M. François-Noël Buffet, rapporteur pour avis de la commission des lois constitutionnelles, de législation, du suffrage universel, du règlement et d'administration générale, pour l’immigration, l’intégration et la nationalité. Madame la présidente, monsieur le ministre, mes chers collègues, permettez-moi de vous faire part des observations formulées par la commission des lois sur les crédits alloués par le projet de loi de finances pour 2016 à la politique d’immigration et d’intégration.
Tout d’abord, la commission a constaté que le budget de la mission a été élaboré selon des principes bien différents et même en totale rupture avec les budgets des années précédentes.

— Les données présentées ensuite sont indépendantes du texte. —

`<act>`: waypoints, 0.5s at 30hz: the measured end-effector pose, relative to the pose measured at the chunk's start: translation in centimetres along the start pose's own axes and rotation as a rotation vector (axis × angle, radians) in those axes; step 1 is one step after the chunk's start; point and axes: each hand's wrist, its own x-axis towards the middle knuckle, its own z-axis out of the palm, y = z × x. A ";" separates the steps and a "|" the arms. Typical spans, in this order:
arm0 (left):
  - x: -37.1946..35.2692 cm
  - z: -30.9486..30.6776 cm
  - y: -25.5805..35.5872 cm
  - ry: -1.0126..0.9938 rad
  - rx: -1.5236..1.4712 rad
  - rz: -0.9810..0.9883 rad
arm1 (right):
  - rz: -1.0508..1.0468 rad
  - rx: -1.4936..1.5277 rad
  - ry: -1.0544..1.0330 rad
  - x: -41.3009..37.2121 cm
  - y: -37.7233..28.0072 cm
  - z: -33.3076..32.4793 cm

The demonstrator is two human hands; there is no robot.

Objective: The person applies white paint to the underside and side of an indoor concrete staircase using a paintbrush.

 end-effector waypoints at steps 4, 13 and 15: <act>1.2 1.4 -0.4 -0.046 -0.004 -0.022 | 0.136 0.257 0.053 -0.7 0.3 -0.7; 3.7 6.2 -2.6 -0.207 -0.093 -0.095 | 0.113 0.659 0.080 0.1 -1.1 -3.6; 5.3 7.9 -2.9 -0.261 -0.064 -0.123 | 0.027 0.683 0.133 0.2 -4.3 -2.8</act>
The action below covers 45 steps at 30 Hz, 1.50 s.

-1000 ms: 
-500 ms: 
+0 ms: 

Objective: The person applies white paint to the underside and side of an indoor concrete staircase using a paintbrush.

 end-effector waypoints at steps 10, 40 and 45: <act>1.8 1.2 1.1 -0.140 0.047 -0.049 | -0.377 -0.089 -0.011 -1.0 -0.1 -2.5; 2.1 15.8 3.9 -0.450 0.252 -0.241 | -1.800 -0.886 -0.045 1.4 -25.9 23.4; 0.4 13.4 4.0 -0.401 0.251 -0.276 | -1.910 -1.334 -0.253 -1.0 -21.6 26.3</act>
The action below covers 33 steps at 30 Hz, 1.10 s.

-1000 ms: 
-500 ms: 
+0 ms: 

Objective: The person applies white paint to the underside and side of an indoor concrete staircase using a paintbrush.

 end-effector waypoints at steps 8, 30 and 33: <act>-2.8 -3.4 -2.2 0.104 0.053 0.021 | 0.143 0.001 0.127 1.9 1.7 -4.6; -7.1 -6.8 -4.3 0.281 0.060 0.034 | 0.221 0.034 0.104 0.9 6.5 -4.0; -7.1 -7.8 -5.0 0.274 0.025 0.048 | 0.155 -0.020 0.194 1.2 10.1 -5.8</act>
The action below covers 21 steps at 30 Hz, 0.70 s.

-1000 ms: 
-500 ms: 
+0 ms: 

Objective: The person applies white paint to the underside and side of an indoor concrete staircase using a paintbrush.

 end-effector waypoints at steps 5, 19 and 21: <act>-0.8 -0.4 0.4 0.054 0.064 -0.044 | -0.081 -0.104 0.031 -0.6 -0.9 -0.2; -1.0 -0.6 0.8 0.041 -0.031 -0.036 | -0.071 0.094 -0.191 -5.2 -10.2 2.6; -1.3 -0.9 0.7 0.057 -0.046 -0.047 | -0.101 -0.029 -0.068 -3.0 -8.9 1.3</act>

En effet, l’augmentation du budget de l’action dédiée à l’asile s’est également accompagnée d’une progression des crédits consacrés à la lutte contre l’immigration irrégulière. En outre, les crédits du programme relatif à l’intégration et à l’accès à la nationalité française sont également en hausse, et la commission l’a souligné.
Cette évolution est d’ailleurs liée en grande partie à l’anticipation de la réforme du droit des étrangers, actuellement en cours de discussion au Parlement.
La commission n’a pas constaté de très grands changements quant à la structure de l’immigration irrégulière, qu’il s’agisse de l’origine de l’immigration ou des raisons l’ayant justifié. Ainsi, l’immigration familiale, qui atteint 47 %, est presque majoritaire, alors que l’immigration économique, beaucoup plus faible, est de l’ordre de 9 %, et cela, je le redis, sans changement par rapport aux années précédentes.
Je formulerai trois observations principales.
Premièrement – la presse qualifierait cette remarque de « marronnier » –, la commission des lois regrette la sous-utilisation chronique des salles d’audience délocalisées et de la vidéo-audience, singulièrement pour ce qui concerne la mise en service de l’annexe du tribunal de grande instance de Bobigny dans la zone d’attente à Roissy. Il n’est pas normal que cette salle d’audience ne fonctionne pas comme elle le devrait.
Deuxièmement, la commission a constaté qu’il n’existait pas d’évaluation du coût réel de la politique d’éloignement des étrangers en situation irrégulière. Elle a déploré en particulier que l’indicateur permettant d’évaluer l’effectivité des reconduites soit construit sans intégrer le nombre de décisions d’éloignement prononcées.
Nous avons, toutefois, estimé que le bilan de la lutte contre les filières d’immigration clandestine était positif, en particulier grâce à l’action de l’Office central pour la répression de l’immigration irrégulière et l’emploi d’étrangers sans titre, plus connu sous l’acronyme d’OCRIEST.
Troisièmement, la commission s’est une fois de plus inquiétée de la faiblesse des moyens accordés à l’OFII. Les contraintes financières qui pèsent sur cet office, alors même que son champ d’intervention a été largement développé, risquent de le mettre dans l’incapacité d’exercer ses propres missions. Je rappelle notamment que le budget de l’allocation pour demandeur d’asile n’est pas intégré au sein d’un budget annexe.
C’est donc sous réserve de ces trois observations que la commission des lois a émis favorable sur ces crédits.